5 Replies Latest reply on Mar 28, 2018 6:05 AM by Stats Iliterate

    How to structure an aggregated dataset (company level ) in order to get the same filtering outcomes as when using a more specific (employee level) dataset?

    Stats Iliterate

      Hi everyone,

       

      When I work on a dataset that has individual level data in rows, I can use pretty much any variable that has been built in excel as a column to work as a filter for the dataset. For example:

       

      - Say I have 25 rows of data, one for each person. Column 1 can be "Company", Column 2 can be "Gender", Column 3 can be "Age" and Column 4 can be "Monthly Salary". If I do not have missing data, I have 25 cells in Company, 25 in Gender, 25 in Age and 25 in Working Salary.
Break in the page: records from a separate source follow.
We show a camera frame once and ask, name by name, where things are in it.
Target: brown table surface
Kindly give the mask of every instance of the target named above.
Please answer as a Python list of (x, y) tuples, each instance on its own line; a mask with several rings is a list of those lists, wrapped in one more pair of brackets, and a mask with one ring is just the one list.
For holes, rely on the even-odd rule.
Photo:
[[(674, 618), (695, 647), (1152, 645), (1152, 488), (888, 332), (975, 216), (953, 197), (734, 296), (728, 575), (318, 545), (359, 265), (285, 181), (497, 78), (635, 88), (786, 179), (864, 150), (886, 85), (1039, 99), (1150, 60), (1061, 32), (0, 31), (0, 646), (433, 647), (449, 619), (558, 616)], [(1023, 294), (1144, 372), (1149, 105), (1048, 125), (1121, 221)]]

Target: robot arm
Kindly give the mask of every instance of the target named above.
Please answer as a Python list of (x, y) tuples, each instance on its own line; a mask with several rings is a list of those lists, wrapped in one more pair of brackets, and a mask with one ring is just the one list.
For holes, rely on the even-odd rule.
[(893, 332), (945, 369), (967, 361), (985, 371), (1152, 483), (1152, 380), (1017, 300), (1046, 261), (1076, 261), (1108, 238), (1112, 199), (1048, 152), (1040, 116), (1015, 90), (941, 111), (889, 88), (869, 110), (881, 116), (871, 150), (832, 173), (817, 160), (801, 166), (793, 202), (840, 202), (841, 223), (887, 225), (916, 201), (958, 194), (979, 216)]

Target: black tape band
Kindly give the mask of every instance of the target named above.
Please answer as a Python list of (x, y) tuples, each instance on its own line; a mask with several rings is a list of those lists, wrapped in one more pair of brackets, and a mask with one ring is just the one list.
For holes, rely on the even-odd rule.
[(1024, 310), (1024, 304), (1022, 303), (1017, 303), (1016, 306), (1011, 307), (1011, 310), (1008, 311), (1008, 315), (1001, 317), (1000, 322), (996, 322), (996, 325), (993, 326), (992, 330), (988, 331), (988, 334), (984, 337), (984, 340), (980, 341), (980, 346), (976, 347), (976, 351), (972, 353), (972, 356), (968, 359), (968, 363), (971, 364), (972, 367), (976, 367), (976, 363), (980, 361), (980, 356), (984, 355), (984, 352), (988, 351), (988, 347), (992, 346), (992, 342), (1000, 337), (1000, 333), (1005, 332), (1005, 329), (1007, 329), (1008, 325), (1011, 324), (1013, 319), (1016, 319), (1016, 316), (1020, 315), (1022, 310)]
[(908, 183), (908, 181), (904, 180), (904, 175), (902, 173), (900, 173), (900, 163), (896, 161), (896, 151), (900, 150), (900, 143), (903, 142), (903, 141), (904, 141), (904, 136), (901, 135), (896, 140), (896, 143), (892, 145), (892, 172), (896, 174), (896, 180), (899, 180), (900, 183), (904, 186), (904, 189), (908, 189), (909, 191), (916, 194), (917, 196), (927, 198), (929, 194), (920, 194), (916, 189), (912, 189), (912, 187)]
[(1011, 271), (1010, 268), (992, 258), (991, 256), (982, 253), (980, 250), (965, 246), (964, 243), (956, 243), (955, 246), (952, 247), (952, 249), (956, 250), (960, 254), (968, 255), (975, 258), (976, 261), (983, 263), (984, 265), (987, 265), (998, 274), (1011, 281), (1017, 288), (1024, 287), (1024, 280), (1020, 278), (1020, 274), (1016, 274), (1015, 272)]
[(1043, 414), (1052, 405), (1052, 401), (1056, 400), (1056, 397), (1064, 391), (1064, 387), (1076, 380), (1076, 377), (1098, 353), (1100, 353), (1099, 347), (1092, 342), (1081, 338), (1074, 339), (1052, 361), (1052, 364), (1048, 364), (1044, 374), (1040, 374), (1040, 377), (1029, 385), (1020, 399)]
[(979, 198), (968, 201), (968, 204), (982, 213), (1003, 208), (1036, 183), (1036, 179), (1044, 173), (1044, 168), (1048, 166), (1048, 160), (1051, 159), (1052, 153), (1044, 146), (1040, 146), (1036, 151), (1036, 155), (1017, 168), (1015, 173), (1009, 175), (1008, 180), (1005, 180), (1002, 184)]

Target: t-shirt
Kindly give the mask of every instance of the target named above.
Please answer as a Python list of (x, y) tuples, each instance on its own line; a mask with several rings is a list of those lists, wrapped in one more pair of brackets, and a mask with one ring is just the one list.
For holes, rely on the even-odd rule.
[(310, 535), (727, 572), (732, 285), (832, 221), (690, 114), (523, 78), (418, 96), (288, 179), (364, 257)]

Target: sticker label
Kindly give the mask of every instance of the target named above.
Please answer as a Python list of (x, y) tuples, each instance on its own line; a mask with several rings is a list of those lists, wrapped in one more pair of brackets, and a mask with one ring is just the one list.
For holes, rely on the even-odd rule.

Consequently, I will be able to filter my outcome variable (Working Salary) according to these three variables (Company, Gender, Age), and maybe even a mix of them (e.g., Working Salary for people in Company A and B, Female, Young Age);

       

      However, if I can only show data that has been aggregated at the company level, I do not know how to setup those filters to get the same outcomes (or even if it is possible). So, for instance, I will have 5 rows instead of 25 , and each row will be for Companies A to E. Now I can add a column with the number of female workers at each company and another with the number of male workers at each company. I can also add two more columns, one for Age Below 30 workers and one for Age Above 30 workers. But how do I get the same combinations across filters for this aggregated (company-level) dataset?

       

      It bears mentioning that while I do have the individual level dataset, I can only provide company level data (confidentiality issues, among others).

       

      I am hoping this is possible and that someone will be able to help me.

       

      I am attaching two workbooks, both with the same info, one aggregated and the ones not. My hope would be to be able to filter the data on the aggregate dataset in a way similar to that performed in the individual level dataset

       

      Best regards and thank you for your time,

       

      Stats